▶ _Assignment_: Verbatim copy without images: return all of the data as it stands.
● ● ●
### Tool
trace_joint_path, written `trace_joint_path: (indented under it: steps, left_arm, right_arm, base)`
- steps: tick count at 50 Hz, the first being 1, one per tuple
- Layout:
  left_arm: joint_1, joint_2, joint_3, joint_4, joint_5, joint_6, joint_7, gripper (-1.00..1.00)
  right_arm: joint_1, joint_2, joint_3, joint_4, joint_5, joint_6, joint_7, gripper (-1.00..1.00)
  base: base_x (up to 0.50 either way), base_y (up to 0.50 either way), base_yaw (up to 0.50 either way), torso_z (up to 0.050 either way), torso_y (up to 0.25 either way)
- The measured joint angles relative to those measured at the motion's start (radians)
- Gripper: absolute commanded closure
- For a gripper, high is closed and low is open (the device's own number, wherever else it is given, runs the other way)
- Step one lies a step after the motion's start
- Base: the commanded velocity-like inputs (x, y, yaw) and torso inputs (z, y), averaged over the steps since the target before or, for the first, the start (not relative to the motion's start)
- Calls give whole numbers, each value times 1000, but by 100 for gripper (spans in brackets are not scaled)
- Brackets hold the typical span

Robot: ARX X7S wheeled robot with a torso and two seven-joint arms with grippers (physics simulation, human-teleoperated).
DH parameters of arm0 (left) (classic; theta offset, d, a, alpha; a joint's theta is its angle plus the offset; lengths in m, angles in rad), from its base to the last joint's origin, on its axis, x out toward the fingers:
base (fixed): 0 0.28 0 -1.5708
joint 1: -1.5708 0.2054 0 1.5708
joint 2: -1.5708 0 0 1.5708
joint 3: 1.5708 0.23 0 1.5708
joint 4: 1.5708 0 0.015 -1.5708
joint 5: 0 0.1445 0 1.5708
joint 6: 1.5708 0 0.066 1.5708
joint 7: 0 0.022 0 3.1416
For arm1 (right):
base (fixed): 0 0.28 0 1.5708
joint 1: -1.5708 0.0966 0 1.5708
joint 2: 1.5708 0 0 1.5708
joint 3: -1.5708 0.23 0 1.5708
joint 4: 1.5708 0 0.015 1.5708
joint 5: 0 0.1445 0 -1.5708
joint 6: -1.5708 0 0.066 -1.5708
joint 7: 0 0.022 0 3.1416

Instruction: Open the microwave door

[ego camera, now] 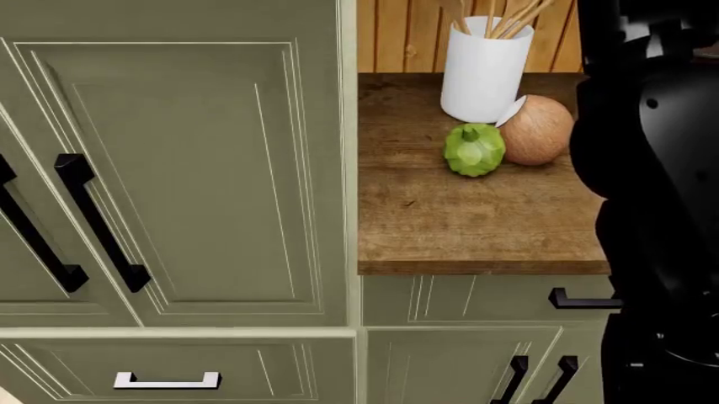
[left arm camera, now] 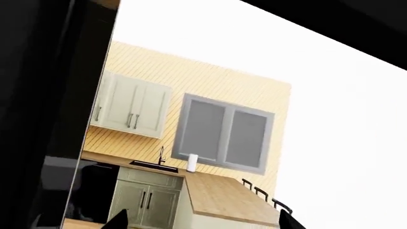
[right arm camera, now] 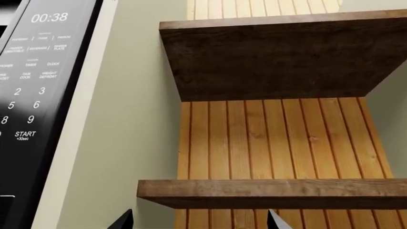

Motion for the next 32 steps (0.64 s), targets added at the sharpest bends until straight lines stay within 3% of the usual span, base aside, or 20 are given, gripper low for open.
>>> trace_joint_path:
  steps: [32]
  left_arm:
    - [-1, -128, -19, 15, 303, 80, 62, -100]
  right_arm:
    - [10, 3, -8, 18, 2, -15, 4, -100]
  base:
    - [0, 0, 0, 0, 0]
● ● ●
▶ _Written solution_:
### Tool
trace_joint_path, written `trace_joint_path: (indented under it: steps, left_arm, right_arm, base)`
- steps: tick count at 50 Hz, the first being 1, one per tuple
- Layout:
  left_arm: joint_1, joint_2, joint_3, joint_4, joint_5, joint_6, joint_7, gripper (-1.00..1.00)
  right_arm: joint_1, joint_2, joint_3, joint_4, joint_5, joint_6, joint_7, gripper (-1.00..1.00)
  base: base_x (up to 0.50 either way), base_y (up to 0.50 either way), base_yaw (up to 0.50 either way), torso_z (up to 0.050 either way), torso_y (up to 0.25 either way)
- The measured joint angles relative to those measured at the motion's start (radians)
- Gripper: absolute commanded closure
- For a gripper, high is closed and low is open (the device's own number, wherever else it is given, runs the other way)
- Step one lies a step after the motion's start
- Base: the commanded velocity-like inputs (x, y, yaw) and torso inputs (z, y), averaged over the steps since the target before or, for the first, the start (not relative to the motion's start)
- Calls give whole numbers, each value times 1000, but by 100 for gripper (spans in brackets are not scaled)
- Brackets hold the typical span

Robot: ARX X7S wheeled robot with a torso and two seven-joint arms with grippers (physics simulation, human-teleoperated).
DH parameters of arm0 (left) (classic; theta offset, d, a, alpha; a joint's theta is its angle plus the offset; lengths in m, angles in rad), from its base to the last joint's origin, on its axis, x out toward the fingers:
base (fixed): 0 0.28 0 -1.5708
joint 1: -1.5708 0.2054 0 1.5708
joint 2: -1.5708 0 0 1.5708
joint 3: 1.5708 0.23 0 1.5708
joint 4: 1.5708 0 0.015 -1.5708
joint 5: 0 0.1445 0 1.5708
joint 6: 1.5708 0 0.066 1.5708
joint 7: 0 0.022 0 3.1416
For arm1 (right):
base (fixed): 0 0.28 0 1.5708
joint 1: -1.5708 0.0966 0 1.5708
joint 2: 1.5708 0 0 1.5708
joint 3: -1.5708 0.23 0 1.5708
joint 4: 1.5708 0 0.015 1.5708
joint 5: 0 0.1445 0 -1.5708
joint 6: -1.5708 0 0.066 -1.5708
joint 7: 0 0.022 0 3.1416

Instruction: Open the microwave door

[ego camera, now] 
[left arm camera, now] 
[right arm camera, now] 

Motion for the next 32 steps (0.64 s), targets added at the sharpest bends until straight lines stay within 3% of the usual span, base aside, or 20 are given, gripper low for open.
>>> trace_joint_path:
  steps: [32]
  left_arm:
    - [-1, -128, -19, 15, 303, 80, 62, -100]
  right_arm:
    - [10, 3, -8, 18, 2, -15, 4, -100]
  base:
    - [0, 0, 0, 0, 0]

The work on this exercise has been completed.